When we talk about master data, we often refer to a set of data that appear in multiple transactions and documents. Examples are data defining customers, suppliers, products, parts, prices, etc. Naturally, since this data are used in various processes' inputs and outputs, their accuracy and completeness is very critical. Master data, like any other, changes over time. It gets created, modified, deleted, transferred from one data repository to another, and is used as reference in multiple reports. Master data is usually spread across many systems that can author it, exchange it and delete it. Thus, our chance of fully controlling the use of master data across all processes is very slim.
We often take it for granted that within a single system we can always perform any inquiry on the use of any data element. Suppose that any data field defined within a transportation management system can ask the system "What am I?". The system should be always able to answer something like "You are a string value field '3' in the table '342'". Better option would be that the system comes back with "You are a system defined attribute called 'address number' in the entity called 'address'." Best would be to have an answer like "You are a 'street number' for the 'ship to address' of the final 'delivery point' on all internal 'transportation orders' and '3rd party delivery orders', but not on 'drop ship orders' because I don't handle those." Which one of these answers do you think a legacy system will most likely give back? I'd say first. Which answer would an ERP or a specialized logistics system give back? If we are lucky and this is a system defined field, second is the best we can hope for. Can we expect any system to give back the third answer? No. Because that system does not really know that the street number in a ship to address of a customer is "master data" and does not know where else in the processes outside of that system is it being used and how.

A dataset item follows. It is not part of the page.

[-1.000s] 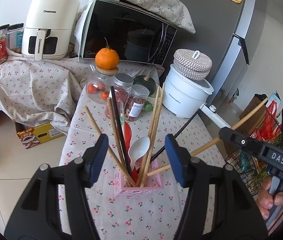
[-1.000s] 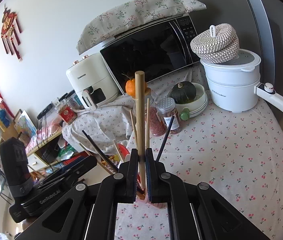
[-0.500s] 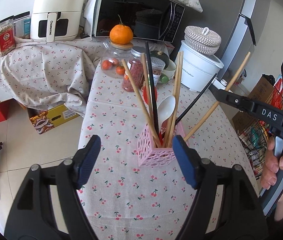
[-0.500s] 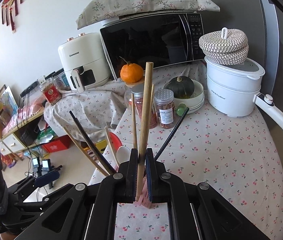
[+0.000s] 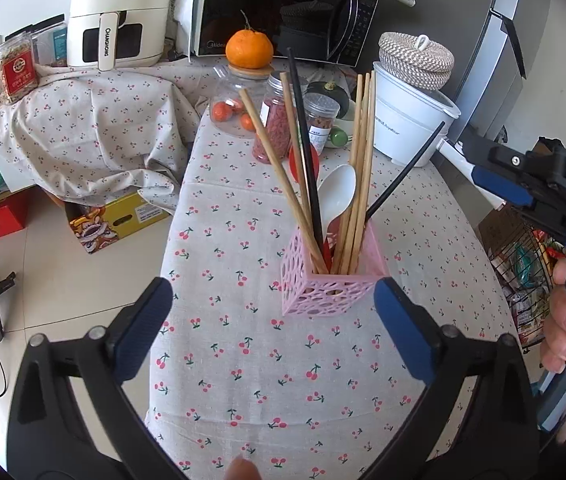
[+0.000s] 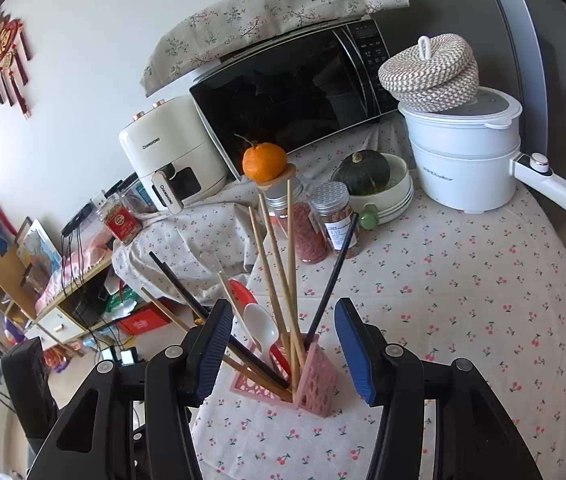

Examples like this abound in all process domains. In product development we have many entities in many systems representing requirements, functions, parameters, components. Same is with order items, suppliers and contracts in sourcing and procurement. Lead times, resources, capacity, inventory in supply chain... Is it really worth making sure that all these elements represent exactly the same thing? Is it that critically important that they all have a single source of definition? Common belief is YES, but I have not seen any analysis defining all possible uses of master data across all systems and considering all implications (preferably in monetary terms) on the integrity of transactions and decisions they support. Simply because the moment such an analysis is complete and accurate, the problem is probably solved. So, why are we so much concerned with what we call master data?
The main reason is fear of loosing control. But haven't we already lost it? Our processes are not well defined to even understand all occurrences of "master" data within all inputs and outputs requiring them. Our systems are so much proprietary and closed that we do not even dare to question accuracy and adequacy of the meaning of the data within them. We simply close our eyes to the fact that we are really not masters of the master data. Consequently, we cannot really govern it, we cannot control it, we cannot influence its evolution. We can only hope for a comfort of knowing that all master data reside in a single system where we can at least see the field within a table where it is defined, regardless of its true semantic value to support all inputs and outputs of all processes that may need it.
Well, let's imagine a different approach. One where there is no master data, just data. And where data is not tied to any specific system's definition of what it is, but to our preferred understanding (even without a full agreement) on what are all the things that that data may represent. Let's then get back to our previous example. The data field asks the system within which it has been defined "What am I?" The system says: " I think I know what you are, but let me ask the federation registry." Then the system asks the federation registry:"I have the data that has been defined as field '3' in table '342'. Have I ever exchanged that data with you in any of the service calls?" The registry says "Nope." Then the system goes back with an answer :"It does not matter, just stay there and be happy." Let's say the registry comes back and says:"Yes, you have send me 35,564 calls with that field, and in 31,504 of cases it has been used in the 'Transportation Order' informational reference document, that had undergone 3 versions since the first use and where the latest definition of the field was the 'street number' of the 'ship to address'. I have also seen it in 4,060 cases in a cloned informational reference document called 'Expediting Drop Ship Order', that had only one version and where the field was the 'street number' of the 'ship to address'." The system comes back to the field and says: "Your are a 'street number of the ship to address'." There may be different kinds of inquiries and semantic searches returning all sorts of results like this once the data crosses processes and system domains.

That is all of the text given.